• **Exercise details**:
Your answer must be an exact copy of the data, without any pictures.

• **Items from a dataset**:
┄┄┄┄┄┄┄┄┄┄
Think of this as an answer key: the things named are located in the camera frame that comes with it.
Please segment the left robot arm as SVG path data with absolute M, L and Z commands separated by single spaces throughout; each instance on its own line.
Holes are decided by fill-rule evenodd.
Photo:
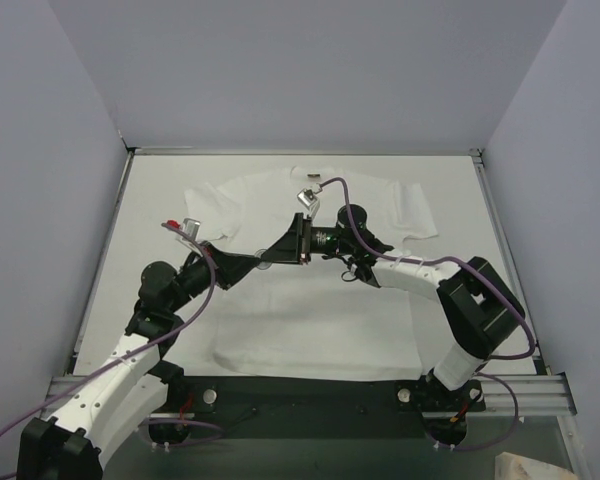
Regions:
M 164 359 L 185 326 L 178 311 L 216 287 L 231 288 L 259 262 L 203 243 L 179 269 L 163 261 L 146 266 L 133 316 L 105 364 L 73 386 L 50 417 L 33 419 L 23 430 L 17 478 L 102 478 L 148 415 L 184 402 L 183 370 Z

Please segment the white t-shirt with flower print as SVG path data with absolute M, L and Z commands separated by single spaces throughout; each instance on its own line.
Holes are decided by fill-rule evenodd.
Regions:
M 199 236 L 246 255 L 271 246 L 302 207 L 298 193 L 325 182 L 315 222 L 332 227 L 351 203 L 369 230 L 403 251 L 437 230 L 419 184 L 333 166 L 287 167 L 202 183 L 184 193 Z M 234 373 L 328 380 L 415 379 L 432 366 L 413 324 L 425 302 L 397 289 L 353 280 L 339 260 L 257 268 L 223 292 L 212 358 Z

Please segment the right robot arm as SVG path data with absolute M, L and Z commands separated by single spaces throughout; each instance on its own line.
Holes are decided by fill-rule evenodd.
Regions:
M 261 259 L 303 264 L 312 255 L 343 261 L 355 279 L 375 288 L 416 294 L 441 305 L 454 342 L 430 375 L 449 391 L 463 387 L 525 320 L 524 310 L 492 265 L 481 257 L 440 262 L 401 256 L 367 228 L 367 212 L 342 207 L 333 227 L 301 213 Z
┄┄┄┄┄┄┄┄┄┄
• **Task answer**:
Think of this as an answer key: the things named are located in the camera frame that comes with it.
Please segment the left robot arm as SVG path data with absolute M, L and Z commands separated by single spaces throughout; each instance on its own line.
Holes are decided by fill-rule evenodd.
Photo:
Regions:
M 164 359 L 185 326 L 178 311 L 216 287 L 231 288 L 259 262 L 203 243 L 179 269 L 163 261 L 146 266 L 133 316 L 105 364 L 73 386 L 50 417 L 33 419 L 23 430 L 17 478 L 102 478 L 148 415 L 184 402 L 183 370 Z

Please segment the white t-shirt with flower print as SVG path data with absolute M, L and Z commands separated by single spaces throughout; each instance on its own line.
Holes are decided by fill-rule evenodd.
Regions:
M 199 236 L 246 255 L 271 246 L 302 207 L 298 193 L 325 182 L 315 222 L 332 227 L 351 203 L 369 230 L 403 251 L 437 230 L 419 184 L 333 166 L 287 167 L 202 183 L 184 193 Z M 234 373 L 328 380 L 415 379 L 432 366 L 413 324 L 425 302 L 397 289 L 353 280 L 339 260 L 257 268 L 223 292 L 212 358 Z

Please segment the right robot arm as SVG path data with absolute M, L and Z commands separated by single spaces throughout; each instance on its own line.
Holes are decided by fill-rule evenodd.
Regions:
M 261 259 L 303 264 L 312 255 L 343 261 L 355 279 L 375 288 L 416 294 L 441 305 L 454 342 L 430 375 L 449 391 L 463 387 L 525 320 L 524 310 L 492 265 L 481 257 L 440 262 L 401 256 L 367 228 L 367 212 L 342 207 L 333 227 L 301 213 Z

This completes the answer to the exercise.